WHAT TO DO → Within the entries below, find the portion that opens with the line containing "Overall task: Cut" and closes with the line containing "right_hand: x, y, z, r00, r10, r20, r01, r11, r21". Retype that portion exactly and only.
(RECORDS FOR PROCESSING begins)
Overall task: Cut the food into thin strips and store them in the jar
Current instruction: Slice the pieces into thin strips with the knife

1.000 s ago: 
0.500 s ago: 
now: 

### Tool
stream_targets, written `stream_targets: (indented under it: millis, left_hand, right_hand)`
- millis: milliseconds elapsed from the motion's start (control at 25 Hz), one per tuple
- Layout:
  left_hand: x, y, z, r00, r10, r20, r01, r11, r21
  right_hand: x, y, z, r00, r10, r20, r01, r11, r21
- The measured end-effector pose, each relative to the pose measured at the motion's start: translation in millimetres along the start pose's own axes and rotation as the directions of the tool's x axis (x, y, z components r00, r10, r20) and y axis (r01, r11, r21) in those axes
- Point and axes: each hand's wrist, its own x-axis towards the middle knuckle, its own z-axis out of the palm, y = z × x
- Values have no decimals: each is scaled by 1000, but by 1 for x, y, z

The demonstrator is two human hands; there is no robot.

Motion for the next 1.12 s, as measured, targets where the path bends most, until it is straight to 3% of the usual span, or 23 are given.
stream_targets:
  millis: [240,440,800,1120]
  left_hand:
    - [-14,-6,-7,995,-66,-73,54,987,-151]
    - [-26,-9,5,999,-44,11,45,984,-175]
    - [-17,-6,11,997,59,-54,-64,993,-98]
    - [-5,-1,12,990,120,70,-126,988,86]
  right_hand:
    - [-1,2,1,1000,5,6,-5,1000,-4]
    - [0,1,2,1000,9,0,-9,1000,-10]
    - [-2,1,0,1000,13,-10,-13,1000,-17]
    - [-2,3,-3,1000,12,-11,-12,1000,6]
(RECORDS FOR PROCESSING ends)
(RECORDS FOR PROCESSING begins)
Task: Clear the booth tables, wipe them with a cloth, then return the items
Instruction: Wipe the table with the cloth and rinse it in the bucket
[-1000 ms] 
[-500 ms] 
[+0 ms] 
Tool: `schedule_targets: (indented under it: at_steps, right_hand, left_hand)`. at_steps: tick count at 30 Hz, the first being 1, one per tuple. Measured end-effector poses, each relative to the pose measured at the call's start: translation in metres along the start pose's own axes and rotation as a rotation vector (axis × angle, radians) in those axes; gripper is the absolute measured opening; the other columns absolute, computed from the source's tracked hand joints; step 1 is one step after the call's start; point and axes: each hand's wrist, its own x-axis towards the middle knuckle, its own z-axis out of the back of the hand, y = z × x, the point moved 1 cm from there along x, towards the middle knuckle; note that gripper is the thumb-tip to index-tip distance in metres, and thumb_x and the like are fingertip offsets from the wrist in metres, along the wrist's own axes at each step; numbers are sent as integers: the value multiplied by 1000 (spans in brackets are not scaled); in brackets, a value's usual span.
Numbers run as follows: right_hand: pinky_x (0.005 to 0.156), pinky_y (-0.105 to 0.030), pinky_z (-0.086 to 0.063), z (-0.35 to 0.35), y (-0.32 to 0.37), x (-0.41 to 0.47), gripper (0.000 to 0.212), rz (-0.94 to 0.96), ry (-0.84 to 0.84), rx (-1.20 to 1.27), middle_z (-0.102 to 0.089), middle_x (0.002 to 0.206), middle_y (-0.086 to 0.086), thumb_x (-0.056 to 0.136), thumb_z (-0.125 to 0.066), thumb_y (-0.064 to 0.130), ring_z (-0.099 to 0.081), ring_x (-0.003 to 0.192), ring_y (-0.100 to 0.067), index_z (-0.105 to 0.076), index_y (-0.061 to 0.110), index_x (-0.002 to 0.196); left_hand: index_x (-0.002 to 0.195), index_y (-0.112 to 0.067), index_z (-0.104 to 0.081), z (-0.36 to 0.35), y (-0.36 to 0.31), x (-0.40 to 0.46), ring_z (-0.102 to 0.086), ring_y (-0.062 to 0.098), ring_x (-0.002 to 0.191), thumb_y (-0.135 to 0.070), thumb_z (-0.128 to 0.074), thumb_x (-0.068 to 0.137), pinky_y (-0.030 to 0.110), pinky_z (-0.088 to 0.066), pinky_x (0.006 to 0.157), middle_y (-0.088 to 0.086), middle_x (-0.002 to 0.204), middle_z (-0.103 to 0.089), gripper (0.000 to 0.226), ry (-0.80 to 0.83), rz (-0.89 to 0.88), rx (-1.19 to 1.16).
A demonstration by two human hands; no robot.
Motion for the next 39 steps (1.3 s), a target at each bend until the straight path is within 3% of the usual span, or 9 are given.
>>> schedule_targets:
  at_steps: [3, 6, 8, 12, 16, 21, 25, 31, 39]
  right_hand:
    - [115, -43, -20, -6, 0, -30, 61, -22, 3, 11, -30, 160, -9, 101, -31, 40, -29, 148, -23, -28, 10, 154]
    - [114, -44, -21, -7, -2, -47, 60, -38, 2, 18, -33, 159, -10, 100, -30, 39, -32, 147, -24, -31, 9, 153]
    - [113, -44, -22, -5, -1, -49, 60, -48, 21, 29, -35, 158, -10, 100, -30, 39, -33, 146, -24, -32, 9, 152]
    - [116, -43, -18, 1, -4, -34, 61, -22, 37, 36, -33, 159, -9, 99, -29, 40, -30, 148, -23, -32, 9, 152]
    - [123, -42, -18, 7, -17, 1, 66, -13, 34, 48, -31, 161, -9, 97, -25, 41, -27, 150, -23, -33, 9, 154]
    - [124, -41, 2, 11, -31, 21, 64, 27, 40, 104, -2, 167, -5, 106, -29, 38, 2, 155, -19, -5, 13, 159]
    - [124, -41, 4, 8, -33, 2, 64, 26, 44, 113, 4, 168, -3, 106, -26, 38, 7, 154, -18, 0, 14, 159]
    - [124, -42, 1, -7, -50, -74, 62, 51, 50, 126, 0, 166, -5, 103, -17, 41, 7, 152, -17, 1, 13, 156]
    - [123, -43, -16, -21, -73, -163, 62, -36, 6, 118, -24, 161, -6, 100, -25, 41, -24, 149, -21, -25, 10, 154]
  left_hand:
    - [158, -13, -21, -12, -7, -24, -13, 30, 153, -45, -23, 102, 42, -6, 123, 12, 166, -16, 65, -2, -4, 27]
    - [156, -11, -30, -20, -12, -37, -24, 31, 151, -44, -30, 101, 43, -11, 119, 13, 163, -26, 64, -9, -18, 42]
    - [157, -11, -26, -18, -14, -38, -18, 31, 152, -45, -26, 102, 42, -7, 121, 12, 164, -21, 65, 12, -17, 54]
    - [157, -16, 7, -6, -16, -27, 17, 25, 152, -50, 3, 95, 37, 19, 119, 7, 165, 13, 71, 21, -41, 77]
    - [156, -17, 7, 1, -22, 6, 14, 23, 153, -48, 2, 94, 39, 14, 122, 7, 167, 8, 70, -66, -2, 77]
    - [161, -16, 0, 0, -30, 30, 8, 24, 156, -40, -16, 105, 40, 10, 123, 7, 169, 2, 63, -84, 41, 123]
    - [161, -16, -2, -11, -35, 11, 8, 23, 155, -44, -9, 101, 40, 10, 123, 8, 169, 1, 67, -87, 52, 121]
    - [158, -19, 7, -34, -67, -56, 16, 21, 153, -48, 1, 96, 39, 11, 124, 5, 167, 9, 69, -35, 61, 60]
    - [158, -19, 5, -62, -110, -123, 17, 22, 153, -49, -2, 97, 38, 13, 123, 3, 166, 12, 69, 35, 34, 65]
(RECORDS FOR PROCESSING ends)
TASK SOLUTION →
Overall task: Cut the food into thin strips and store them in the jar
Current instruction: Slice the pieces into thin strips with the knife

1.000 s ago: 
0.500 s ago: 
now: 

### Tool
stream_targets, written `stream_targets: (indented under it: millis, left_hand, right_hand)`
- millis: milliseconds elapsed from the motion's start (control at 25 Hz), one per tuple
- Layout:
  left_hand: x, y, z, r00, r10, r20, r01, r11, r21
  right_hand: x, y, z, r00, r10, r20, r01, r11, r21

What came before makes up the full response.